**INPUT DATA**

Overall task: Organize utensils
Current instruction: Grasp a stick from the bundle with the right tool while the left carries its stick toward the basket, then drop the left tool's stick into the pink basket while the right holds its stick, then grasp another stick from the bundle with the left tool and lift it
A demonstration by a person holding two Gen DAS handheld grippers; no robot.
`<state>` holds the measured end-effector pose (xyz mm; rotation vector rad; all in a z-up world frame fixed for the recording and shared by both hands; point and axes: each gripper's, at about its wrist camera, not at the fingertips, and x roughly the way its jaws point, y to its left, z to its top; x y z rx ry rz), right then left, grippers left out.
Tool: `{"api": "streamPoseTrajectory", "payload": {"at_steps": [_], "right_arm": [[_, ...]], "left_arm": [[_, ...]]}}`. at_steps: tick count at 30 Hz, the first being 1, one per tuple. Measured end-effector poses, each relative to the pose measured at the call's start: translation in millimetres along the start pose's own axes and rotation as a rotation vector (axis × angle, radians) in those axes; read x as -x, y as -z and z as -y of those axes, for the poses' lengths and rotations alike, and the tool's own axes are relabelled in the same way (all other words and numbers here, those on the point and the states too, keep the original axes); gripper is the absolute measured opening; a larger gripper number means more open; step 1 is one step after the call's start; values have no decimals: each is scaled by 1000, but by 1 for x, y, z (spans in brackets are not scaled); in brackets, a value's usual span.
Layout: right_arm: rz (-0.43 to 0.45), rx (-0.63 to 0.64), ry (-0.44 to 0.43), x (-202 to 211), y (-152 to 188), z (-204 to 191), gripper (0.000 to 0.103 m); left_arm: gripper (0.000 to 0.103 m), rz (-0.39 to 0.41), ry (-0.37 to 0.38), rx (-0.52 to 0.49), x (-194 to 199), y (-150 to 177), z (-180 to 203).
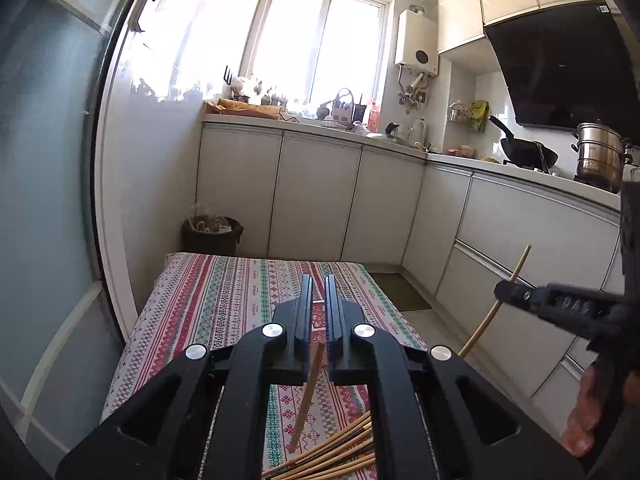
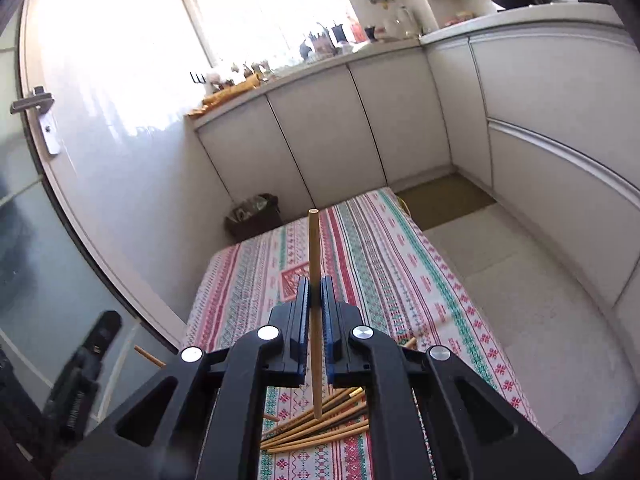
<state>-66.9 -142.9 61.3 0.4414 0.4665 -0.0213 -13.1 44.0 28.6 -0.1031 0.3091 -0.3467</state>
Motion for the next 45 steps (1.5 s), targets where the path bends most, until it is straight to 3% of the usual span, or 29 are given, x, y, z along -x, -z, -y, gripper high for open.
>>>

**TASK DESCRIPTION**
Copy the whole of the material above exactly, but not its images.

**WRITTEN ANSWER**
Overall task: Organize utensils
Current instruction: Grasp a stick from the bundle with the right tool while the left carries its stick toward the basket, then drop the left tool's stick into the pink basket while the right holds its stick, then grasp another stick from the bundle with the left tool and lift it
A demonstration by a person holding two Gen DAS handheld grippers; no robot.
`<state>` holds the measured end-effector pose (xyz mm; rotation vector rad; all in a z-up world frame fixed for the recording and shared by both hands; point and axes: each gripper's, at about its wrist camera, not at the fingertips, and x roughly the way its jaws point, y to its left, z to its top; x y z rx ry rz), right then left, grippers left out.
Tool: `{"api": "streamPoseTrajectory", "payload": {"at_steps": [_], "right_arm": [[_, ...]], "left_arm": [[_, ...]]}}`. at_steps: tick count at 30 Hz, the first being 1, one per tuple. Measured end-effector poses, each relative to the pose measured at the call's start: translation in millimetres along the start pose's own axes and rotation as a rotation vector (axis × angle, radians) in those axes; read x as -x, y as -z and z as -y of those axes, for the poses' lengths and rotations alike, and the tool's own axes are relabelled in the same way (all other words and numbers here, those on the point and the states too, keep the original axes); gripper is the absolute measured opening; a larger gripper number means more open; step 1 is one step after the call's start; values have no decimals: each is scaled by 1000, but by 1 for x, y, z (spans in brackets are not scaled); in brackets, a value's usual span.
Layout: right_arm: rz (-0.43 to 0.45), rx (-0.63 to 0.64), ry (-0.44 to 0.43), x (-202 to 211), y (-152 to 188), z (-204 to 191), gripper (0.000 to 0.103 m); left_arm: gripper (0.000 to 0.103 m), rz (-0.39 to 0.41), ry (-0.37 to 0.38), rx (-0.52 to 0.49), x (-194 to 199), y (-150 to 177), z (-180 to 203).
<state>-66.9 -142.9 61.3 0.4414 0.4665 -0.0213 -13.1 44.0 28.6 -0.1031 0.3091 -0.3467</state>
Motion for the next 45 steps (1.5 s), targets where the path bends most, until it is straight to 3% of the usual span, or 29 are given, x, y, z along -x, -z, -y, gripper high for open.
>>>

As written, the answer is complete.